=== Your instructions ===
What is the number of lines in the entries that contain the word "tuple"? Answer with that figure alone.

=== Task input ===

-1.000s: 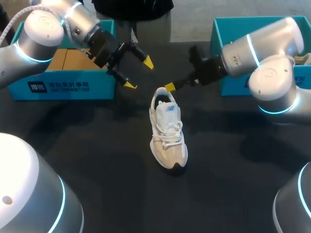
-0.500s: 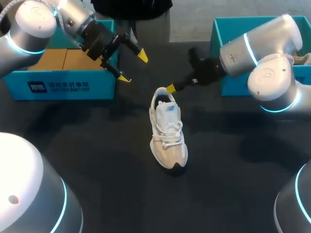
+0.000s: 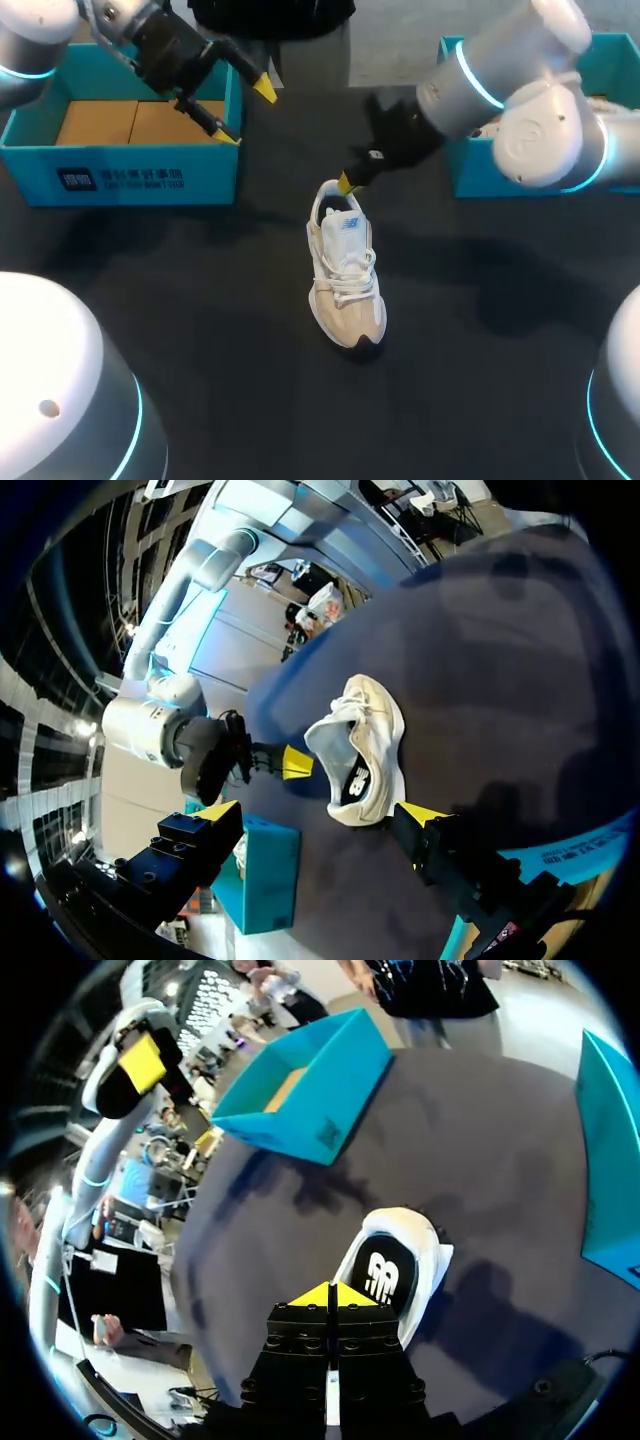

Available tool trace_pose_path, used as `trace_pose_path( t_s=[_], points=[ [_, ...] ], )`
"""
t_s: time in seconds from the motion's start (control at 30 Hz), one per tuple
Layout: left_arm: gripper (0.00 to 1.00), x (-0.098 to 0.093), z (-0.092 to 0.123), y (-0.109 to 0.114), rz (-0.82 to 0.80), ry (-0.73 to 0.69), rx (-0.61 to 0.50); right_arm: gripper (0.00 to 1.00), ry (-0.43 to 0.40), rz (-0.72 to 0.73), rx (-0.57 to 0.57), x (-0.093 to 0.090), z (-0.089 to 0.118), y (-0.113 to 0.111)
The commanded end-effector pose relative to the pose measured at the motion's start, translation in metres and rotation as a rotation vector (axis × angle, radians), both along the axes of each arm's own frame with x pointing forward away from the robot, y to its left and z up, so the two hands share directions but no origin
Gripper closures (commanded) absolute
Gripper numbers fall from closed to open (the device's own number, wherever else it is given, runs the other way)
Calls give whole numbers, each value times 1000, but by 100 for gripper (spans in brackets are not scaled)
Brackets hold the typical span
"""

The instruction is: Take the shoe out of the shoebox, open the shoe tongue, remove and reinsert the insole, then place the shoe into the shoebox

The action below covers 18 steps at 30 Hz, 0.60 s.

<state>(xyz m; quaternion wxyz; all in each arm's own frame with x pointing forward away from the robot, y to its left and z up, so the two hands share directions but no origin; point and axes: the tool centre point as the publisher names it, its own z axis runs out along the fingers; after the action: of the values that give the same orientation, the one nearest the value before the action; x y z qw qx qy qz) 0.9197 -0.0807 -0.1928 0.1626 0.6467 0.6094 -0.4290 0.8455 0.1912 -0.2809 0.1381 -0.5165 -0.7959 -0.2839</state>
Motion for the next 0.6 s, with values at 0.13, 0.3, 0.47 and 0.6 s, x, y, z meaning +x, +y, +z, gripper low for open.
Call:
trace_pose_path(
  t_s=[0.13,0.3,0.47,0.6],
  points=[
    [0,-3,14,17,4,-4,21,100,26,-74,-411,-1,5,11],
    [0,-5,24,28,-1,-10,37,100,56,-63,-470,-3,5,15],
    [0,0,32,41,31,-32,43,100,56,-63,-470,-3,5,15],
    [0,4,36,49,51,-43,49,100,56,-63,-470,-3,5,15]
  ],
)
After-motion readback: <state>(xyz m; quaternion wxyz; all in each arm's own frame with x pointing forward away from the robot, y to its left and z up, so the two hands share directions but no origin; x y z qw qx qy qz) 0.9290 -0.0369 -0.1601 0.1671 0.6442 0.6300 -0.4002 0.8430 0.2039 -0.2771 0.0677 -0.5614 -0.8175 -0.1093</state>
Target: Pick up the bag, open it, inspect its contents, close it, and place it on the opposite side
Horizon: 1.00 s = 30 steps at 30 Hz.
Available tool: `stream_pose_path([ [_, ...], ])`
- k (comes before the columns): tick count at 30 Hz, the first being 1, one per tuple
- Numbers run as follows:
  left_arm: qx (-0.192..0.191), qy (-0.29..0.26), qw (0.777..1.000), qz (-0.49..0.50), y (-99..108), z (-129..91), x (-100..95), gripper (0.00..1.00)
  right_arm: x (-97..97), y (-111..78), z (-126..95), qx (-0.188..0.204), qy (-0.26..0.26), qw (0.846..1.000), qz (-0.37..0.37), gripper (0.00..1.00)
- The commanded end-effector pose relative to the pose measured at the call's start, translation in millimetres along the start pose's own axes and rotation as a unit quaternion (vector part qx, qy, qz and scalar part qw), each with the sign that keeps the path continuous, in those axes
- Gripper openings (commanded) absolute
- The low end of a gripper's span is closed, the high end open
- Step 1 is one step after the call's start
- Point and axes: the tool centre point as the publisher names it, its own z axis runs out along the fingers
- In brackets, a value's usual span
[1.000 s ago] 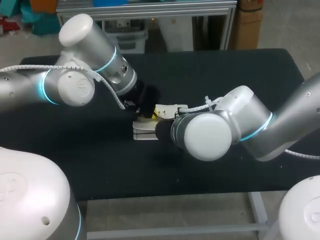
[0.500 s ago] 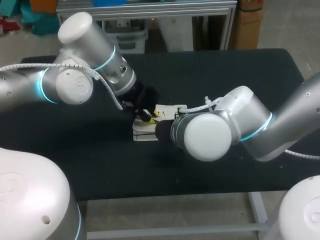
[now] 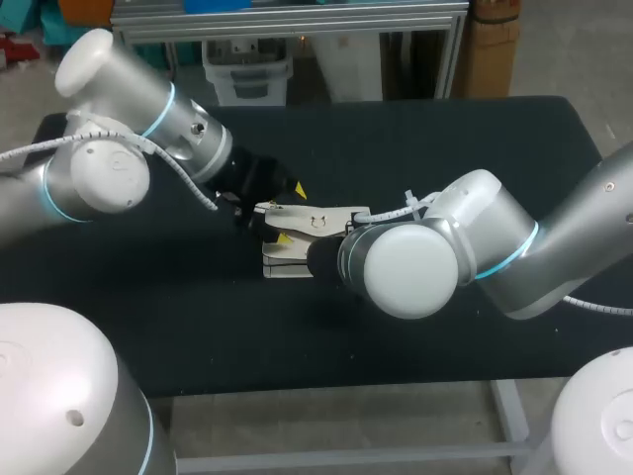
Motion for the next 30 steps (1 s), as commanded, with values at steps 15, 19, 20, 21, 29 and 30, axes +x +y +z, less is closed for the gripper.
stream_pose_path([
  [15,0.081,-0.033,0.993,-0.078,10.8,-15.4,-11.9,1.0,4.9,-1.4,3.5,-0.004,-0.11,0.994,0.0,0.45],
  [19,0.081,-0.035,0.992,-0.094,11.6,-19.3,-12.6,1.0,4.9,-1.4,3.5,-0.004,-0.11,0.994,0.0,1.0],
  [20,0.079,-0.036,0.991,-0.098,11.8,-20.0,-12.7,1.0,4.9,-1.4,3.5,-0.004,-0.11,0.994,0.0,1.0],
  [21,0.079,-0.035,0.991,-0.101,11.8,-21.0,-13.2,1.0,4.9,-1.4,3.5,-0.004,-0.11,0.994,0.0,1.0],
  [29,0.086,-0.033,0.989,-0.118,12.4,-27.2,-17.5,1.0,4.9,-1.4,3.5,-0.004,-0.11,0.994,0.0,1.0],
  [30,0.086,-0.035,0.988,-0.123,12.6,-28.0,-18.1,1.0,4.9,-1.4,3.5,-0.004,-0.11,0.994,0.0,1.0],
])
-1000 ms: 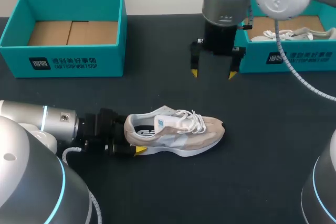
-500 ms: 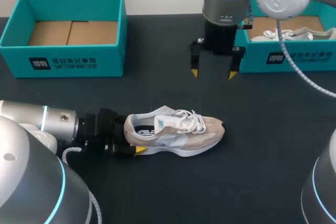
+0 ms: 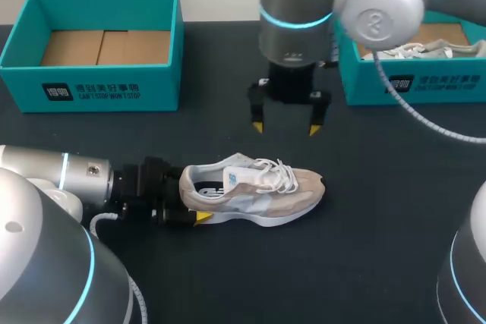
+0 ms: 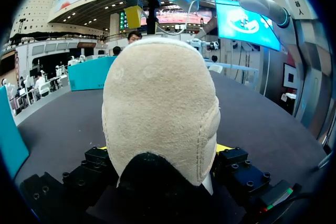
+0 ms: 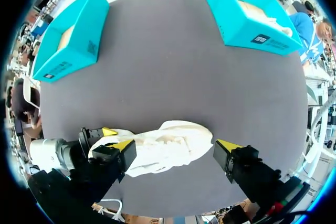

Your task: Take the shoe out of the shoebox, open the shoe tongue, remove and reinsert the insole, then place the shoe into the shoebox

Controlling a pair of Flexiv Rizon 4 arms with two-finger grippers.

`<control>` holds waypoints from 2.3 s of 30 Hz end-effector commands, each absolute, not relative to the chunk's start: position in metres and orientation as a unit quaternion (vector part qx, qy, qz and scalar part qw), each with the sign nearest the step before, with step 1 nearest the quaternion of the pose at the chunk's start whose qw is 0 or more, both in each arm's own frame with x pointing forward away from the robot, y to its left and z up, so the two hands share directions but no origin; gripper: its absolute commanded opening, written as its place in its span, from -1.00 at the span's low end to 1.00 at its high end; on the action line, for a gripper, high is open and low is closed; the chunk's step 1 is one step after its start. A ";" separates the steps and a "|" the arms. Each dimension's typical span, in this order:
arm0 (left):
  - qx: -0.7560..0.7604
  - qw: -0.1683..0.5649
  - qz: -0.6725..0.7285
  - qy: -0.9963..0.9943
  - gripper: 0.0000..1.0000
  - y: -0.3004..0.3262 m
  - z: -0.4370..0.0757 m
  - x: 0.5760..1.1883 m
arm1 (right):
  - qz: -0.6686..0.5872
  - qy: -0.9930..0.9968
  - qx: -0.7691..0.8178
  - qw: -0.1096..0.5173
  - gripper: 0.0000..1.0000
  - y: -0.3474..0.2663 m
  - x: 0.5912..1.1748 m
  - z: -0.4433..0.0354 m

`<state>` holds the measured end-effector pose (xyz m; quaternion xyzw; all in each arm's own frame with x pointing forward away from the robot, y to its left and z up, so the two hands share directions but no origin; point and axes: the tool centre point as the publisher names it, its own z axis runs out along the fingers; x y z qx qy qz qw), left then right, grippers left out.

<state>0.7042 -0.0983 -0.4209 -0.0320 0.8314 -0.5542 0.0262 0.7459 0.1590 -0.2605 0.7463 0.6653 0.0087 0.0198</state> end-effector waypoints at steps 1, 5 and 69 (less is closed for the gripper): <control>-0.033 0.027 -0.553 0.832 -1.00 -0.099 -0.424 0.702 | -0.018 0.666 0.744 0.062 1.00 0.192 0.734 -0.263; -0.033 0.027 -0.553 0.832 -1.00 -0.099 -0.424 0.702 | -0.033 0.665 0.743 0.066 1.00 0.207 0.727 -0.269; -0.033 0.027 -0.553 0.832 -1.00 -0.099 -0.424 0.702 | -0.106 0.604 0.762 0.209 1.00 0.251 0.697 -0.354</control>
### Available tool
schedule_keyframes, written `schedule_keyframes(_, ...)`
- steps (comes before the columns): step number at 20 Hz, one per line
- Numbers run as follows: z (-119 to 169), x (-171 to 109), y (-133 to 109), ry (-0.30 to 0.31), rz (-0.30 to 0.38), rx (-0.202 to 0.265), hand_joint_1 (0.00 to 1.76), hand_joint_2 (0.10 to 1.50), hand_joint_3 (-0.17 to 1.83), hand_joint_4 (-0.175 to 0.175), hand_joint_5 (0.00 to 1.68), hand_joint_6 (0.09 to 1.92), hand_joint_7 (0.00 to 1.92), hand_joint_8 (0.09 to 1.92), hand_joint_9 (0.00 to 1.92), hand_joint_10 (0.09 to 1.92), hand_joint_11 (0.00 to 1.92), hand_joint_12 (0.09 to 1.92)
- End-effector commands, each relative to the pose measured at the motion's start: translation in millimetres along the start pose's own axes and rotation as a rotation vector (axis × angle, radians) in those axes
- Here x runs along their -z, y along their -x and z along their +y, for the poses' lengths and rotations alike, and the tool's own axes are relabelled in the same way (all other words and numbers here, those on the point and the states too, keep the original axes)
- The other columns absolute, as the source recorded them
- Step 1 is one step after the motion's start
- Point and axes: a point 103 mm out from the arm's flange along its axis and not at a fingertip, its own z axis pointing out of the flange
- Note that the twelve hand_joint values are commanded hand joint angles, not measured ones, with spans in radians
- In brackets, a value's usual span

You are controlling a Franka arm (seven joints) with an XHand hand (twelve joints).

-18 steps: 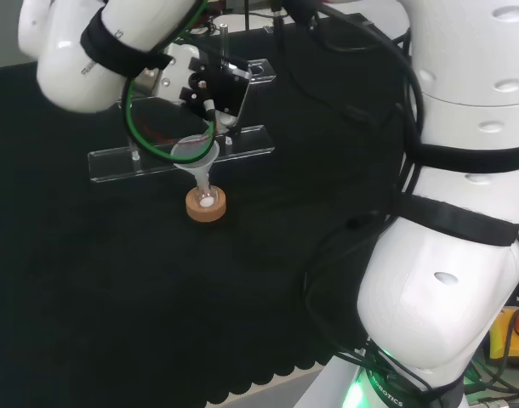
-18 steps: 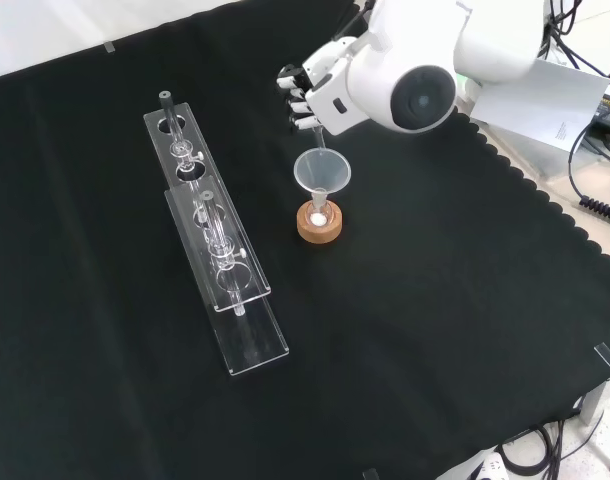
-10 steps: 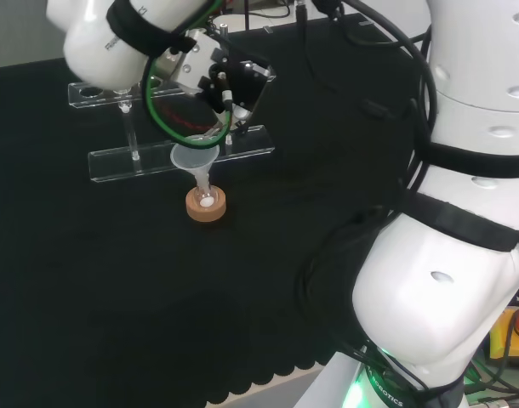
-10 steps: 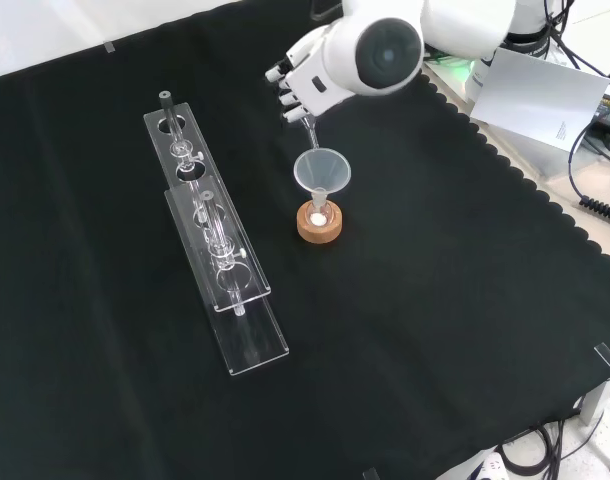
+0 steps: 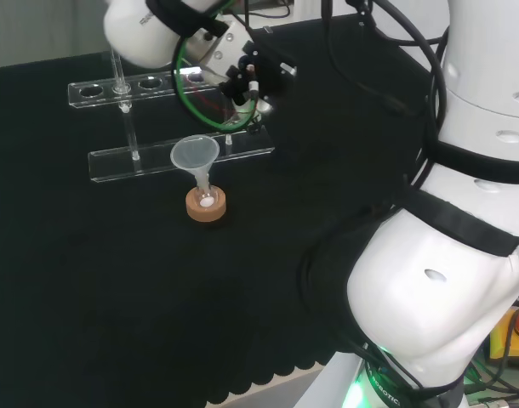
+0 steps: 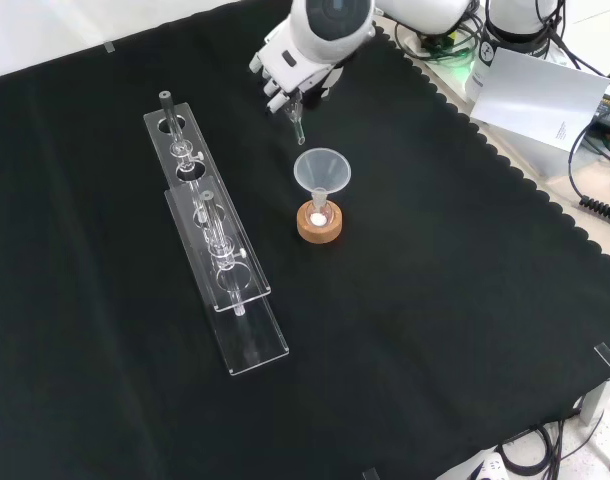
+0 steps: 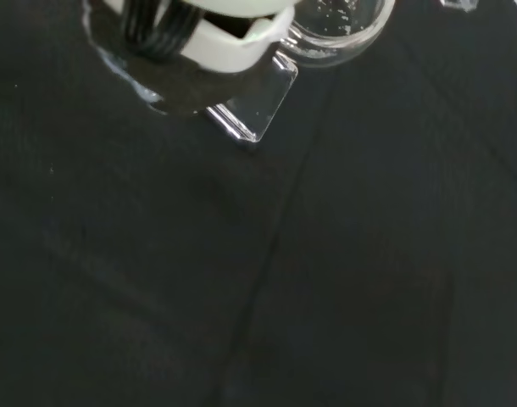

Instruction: Put the weighing funnel back on the table.

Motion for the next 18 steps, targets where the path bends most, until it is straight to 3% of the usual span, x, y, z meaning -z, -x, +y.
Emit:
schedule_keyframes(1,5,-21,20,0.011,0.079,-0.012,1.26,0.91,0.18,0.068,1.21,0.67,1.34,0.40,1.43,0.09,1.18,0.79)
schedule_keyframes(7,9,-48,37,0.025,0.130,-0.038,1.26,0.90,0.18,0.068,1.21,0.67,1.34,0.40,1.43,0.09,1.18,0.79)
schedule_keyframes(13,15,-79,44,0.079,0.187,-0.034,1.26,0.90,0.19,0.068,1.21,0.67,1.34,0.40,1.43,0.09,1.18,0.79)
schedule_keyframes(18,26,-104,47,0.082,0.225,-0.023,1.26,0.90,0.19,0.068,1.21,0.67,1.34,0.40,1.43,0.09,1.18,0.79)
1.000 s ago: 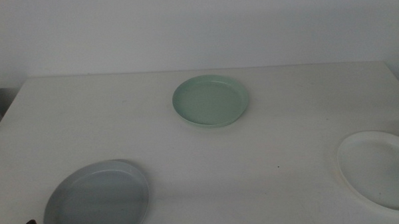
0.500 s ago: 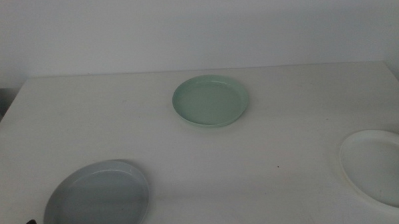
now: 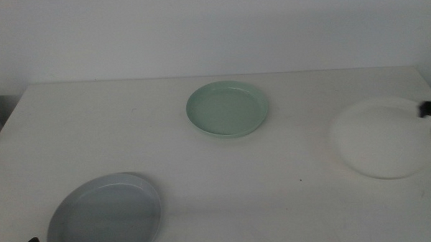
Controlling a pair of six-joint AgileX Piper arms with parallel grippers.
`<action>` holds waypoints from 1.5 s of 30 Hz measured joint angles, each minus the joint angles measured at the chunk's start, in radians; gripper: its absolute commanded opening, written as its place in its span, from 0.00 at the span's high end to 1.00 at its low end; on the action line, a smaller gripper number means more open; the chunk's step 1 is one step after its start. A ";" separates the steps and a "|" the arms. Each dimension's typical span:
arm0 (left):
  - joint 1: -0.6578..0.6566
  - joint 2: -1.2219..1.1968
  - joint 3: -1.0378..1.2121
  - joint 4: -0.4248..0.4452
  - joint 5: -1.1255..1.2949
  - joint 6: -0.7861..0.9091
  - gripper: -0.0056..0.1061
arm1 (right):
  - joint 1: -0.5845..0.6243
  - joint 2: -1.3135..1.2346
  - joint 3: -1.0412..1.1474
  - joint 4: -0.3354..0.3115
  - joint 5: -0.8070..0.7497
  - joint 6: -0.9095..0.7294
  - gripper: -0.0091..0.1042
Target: Stack the three bowls on top of each other.
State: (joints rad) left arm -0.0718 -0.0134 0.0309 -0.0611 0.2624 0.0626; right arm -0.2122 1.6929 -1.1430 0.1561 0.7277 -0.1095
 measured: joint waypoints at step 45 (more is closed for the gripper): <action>0.000 0.000 0.000 0.000 0.000 0.000 0.02 | 0.567 0.204 -0.003 0.193 -0.045 0.049 0.50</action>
State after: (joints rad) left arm -0.0718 -0.0134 0.0309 -0.0611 0.2624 0.0626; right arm 0.3547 1.8965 -1.1463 0.3495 0.6829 -0.0607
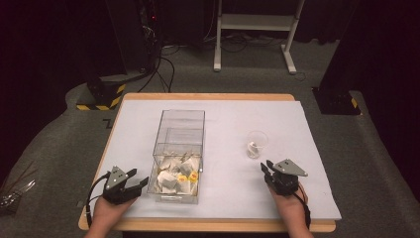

=== Exercise result ===
2